The effect of transforming growth factor-β1 in BPH-1 cells is associated with remodeling of the cytoskeleton. F-actin was visualized with the use of phalloidin-fluorescein isothiocyanate conjugate. The nuclei were counterstained with DAPI. Images of cellular morphology were taken under phase contrast.

Figure 3

Transforming growth factor-β1 induces phosphorylation of Smad2 and epithelial–mesenchymal transition in BPH-1 cells. The cells were lysed using radioimmunoprecipitation assay buffer, sodium dodecyl sulfate-polyacrylamide gel electrophoresis, and immunoblotting detection of p-Smad2 (Ser465/467); Smad2 and vimentin was performed. Detection of β-actin served as control of equal loading. Densitometric measurements were performed using ImageJ software (NIH, Bethesda, MD, USA) and normalized to the expression of β-actin.

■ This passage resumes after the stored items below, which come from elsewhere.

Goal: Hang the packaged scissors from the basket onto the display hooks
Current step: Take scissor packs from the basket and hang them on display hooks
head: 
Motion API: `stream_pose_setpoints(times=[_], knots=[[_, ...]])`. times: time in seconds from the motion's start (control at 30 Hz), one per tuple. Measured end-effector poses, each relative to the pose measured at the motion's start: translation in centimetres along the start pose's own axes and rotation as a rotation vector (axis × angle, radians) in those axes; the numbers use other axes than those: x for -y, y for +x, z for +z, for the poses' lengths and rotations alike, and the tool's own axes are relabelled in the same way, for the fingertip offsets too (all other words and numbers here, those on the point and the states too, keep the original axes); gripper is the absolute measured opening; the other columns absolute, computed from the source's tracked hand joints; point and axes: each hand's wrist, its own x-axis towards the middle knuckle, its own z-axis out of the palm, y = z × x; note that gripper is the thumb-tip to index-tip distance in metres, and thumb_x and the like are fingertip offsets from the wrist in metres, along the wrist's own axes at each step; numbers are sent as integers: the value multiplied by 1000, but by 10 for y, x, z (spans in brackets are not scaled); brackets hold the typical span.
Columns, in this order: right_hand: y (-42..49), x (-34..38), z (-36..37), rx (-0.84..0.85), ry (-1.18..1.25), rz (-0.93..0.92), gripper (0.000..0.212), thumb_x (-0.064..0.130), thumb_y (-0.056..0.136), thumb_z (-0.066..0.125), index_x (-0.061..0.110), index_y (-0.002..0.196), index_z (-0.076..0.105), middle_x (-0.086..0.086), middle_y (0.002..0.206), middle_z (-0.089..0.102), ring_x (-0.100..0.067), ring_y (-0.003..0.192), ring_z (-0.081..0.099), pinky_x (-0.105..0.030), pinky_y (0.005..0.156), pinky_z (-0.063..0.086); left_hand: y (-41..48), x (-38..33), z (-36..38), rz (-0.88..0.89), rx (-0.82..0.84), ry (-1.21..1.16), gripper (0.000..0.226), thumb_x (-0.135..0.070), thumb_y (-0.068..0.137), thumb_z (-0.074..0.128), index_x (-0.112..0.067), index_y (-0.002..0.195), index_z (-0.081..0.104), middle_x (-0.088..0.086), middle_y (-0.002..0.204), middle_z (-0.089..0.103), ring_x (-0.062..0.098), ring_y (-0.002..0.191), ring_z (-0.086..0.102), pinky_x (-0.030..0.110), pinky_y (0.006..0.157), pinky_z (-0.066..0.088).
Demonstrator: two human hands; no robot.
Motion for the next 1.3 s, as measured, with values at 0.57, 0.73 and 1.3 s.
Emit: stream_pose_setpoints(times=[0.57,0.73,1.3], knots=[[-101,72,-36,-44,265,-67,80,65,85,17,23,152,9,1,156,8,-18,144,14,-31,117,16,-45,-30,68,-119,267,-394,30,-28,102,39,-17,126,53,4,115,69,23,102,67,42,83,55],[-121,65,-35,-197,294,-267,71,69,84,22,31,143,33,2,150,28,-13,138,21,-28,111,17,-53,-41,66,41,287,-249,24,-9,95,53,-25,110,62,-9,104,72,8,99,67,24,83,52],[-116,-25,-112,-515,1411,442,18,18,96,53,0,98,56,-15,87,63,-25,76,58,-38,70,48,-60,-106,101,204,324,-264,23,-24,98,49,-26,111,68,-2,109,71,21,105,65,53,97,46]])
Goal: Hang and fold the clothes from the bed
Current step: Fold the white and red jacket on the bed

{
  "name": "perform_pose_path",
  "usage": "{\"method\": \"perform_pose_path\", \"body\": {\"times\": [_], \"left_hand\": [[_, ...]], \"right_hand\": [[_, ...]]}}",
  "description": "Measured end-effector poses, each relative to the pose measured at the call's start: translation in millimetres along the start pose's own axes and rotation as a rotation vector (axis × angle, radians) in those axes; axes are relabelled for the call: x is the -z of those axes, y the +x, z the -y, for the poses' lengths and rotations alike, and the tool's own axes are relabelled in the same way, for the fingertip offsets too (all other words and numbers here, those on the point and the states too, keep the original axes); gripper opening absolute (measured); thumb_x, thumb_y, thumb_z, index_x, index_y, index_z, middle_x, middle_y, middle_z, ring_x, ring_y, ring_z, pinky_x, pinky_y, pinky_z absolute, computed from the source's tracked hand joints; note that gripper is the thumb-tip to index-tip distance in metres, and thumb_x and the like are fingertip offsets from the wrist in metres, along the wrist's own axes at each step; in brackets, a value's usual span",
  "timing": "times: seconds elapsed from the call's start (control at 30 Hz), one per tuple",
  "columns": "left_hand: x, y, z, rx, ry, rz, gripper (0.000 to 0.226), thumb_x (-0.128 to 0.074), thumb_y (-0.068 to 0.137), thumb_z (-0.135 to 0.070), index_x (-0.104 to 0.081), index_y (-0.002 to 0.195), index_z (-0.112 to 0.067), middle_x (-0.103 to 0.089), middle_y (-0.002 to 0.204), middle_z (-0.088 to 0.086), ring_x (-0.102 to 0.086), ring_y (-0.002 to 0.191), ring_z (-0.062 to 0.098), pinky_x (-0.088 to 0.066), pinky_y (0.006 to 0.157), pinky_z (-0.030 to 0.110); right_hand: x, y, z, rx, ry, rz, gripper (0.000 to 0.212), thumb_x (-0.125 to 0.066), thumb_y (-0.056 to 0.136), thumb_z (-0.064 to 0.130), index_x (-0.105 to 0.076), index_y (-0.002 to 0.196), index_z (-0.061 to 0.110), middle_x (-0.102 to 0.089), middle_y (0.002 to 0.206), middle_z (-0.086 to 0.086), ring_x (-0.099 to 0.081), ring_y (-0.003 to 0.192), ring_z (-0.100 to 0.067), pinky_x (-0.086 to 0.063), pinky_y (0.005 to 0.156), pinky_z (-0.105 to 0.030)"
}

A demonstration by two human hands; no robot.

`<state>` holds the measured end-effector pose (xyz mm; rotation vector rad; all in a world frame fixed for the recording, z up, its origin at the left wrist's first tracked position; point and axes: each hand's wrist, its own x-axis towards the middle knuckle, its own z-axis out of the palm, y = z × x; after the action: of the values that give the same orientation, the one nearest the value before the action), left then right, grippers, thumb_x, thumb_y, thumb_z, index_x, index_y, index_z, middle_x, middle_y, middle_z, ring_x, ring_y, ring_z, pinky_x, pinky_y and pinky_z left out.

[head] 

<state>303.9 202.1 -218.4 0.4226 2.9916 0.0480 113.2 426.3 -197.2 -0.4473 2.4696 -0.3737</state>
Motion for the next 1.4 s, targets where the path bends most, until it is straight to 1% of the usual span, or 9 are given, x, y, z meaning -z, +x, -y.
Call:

The bar graph represents the average optical density.

Figure 4

Inhibition of formation of contractile microfilaments by cytochalasin B (CB) leads to a rapid drop of cell index values. BPH-1 cells were pretreated with transforming growth factor-β1 (10 ng/ml) for 68 h and treated with CB (10 μg/ml) for another 3 h. a F-actin was visualized by phalloidin-fluorescein isothiocyanate conjugate after 3 h of CB and/or vehicle treatment. b CB induces a rapid decrease of the normalized cell index (data were normalized at the time of 68 h) acquired with the use of an xCELLigence real-time cell analyzer system. The arrow indicates the time interval of CB addition.